Loom is a screen recording tool that lets users record audio, video, browser windows, or entire screens in a Chrome extension, desktop app, or mobile app. In terms of the different options, the Chrome extension can't show your camera bubble if you leave Chrome, the desktop app won't work on a Chromebook, and the mobile app won't allow simultaneous screen and camera recording. If teachers sign up for a free Loom for Education account and get verified, only one creator is allowed, so teachers do all of the recording. Students don't need an account. The other free account option allows for 50 creators, but with limits on the number of videos and their length. Plus, there are no classroom features, and students would need a Loom account.
The onboarding process is thorough and includes tutorials, feature walkthroughs, and examples. Once it's installed, users can click on the Loom icon and choose from the recording options: just their face, one tab, or the whole screen (with or without audio). A short countdown precedes recording, and users have unlimited time to record as many screencasts as they want. Once you stop the recording, a link will automatically save to your clipboard, allowing for seamless public or private sharing via email, social media, or embed code. The videos will also save to your personal library, giving you the option to edit, pin, and organize them into folders and subfolders. Teachers can also share them to a team library to make them easily accessible to colleagues. Editing features are limited to trimming, changing playback speed, adding a thumbnail, or including calls to action that include attached resources. Teachers can allow students to comment and download videos or not. Some teachers might wish for more, but for others, the simplicity and ease of use will be enough to satisfy basic classroom recording needs.

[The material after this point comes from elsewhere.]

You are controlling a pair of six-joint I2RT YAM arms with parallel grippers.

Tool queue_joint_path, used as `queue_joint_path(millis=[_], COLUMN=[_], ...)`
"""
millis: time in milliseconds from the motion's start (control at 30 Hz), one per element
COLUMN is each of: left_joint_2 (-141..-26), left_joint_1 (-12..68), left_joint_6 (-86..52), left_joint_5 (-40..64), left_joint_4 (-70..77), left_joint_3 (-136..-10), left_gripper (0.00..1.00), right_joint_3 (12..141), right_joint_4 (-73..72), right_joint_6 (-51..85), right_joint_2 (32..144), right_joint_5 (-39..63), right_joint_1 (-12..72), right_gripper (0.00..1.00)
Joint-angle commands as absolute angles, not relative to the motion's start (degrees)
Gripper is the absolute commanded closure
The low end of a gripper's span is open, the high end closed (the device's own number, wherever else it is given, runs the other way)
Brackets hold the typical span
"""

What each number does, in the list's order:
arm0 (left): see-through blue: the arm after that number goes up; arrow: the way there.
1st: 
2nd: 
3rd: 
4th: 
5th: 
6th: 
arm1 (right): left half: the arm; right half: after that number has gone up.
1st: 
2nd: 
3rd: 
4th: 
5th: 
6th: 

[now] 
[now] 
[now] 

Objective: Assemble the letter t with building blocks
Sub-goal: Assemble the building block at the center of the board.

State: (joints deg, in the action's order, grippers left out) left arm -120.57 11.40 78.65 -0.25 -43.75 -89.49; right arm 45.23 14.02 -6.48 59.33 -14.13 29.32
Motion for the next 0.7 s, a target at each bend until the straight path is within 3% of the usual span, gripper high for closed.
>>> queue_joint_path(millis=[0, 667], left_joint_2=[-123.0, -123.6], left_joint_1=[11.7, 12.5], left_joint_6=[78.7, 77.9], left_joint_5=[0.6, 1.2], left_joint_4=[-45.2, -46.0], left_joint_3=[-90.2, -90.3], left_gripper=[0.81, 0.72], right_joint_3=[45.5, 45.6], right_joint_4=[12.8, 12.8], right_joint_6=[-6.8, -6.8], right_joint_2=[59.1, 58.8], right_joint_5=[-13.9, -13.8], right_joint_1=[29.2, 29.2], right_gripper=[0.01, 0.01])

Opportunities to communicate, demonstrate, and model are nearly limitless, and teachers can take advantage of the ease of Loom to create and distribute videos quickly without the painstaking and time-consuming task of uploading them to Google Drive or YouTube. Being able to just share a link or embed the video without worrying about file organization and storage is great, and sharing videos with other teachers is super easy too. That ease enables teachers to create screencasts to use every year, like a FAQ come to life. Plus, not having to worry about student accounts is a huge advantage. The option to allow comments and attach additional resources makes this tool even more effective for classroom use.
Making it possible for students to create and share with the classroom version would add even more value, and more accessibility and integration options would also make it more seamless for teachers. As it stands, though, it's a simple and useful tool that can make more traditional presentations friendlier without a lot of hassle.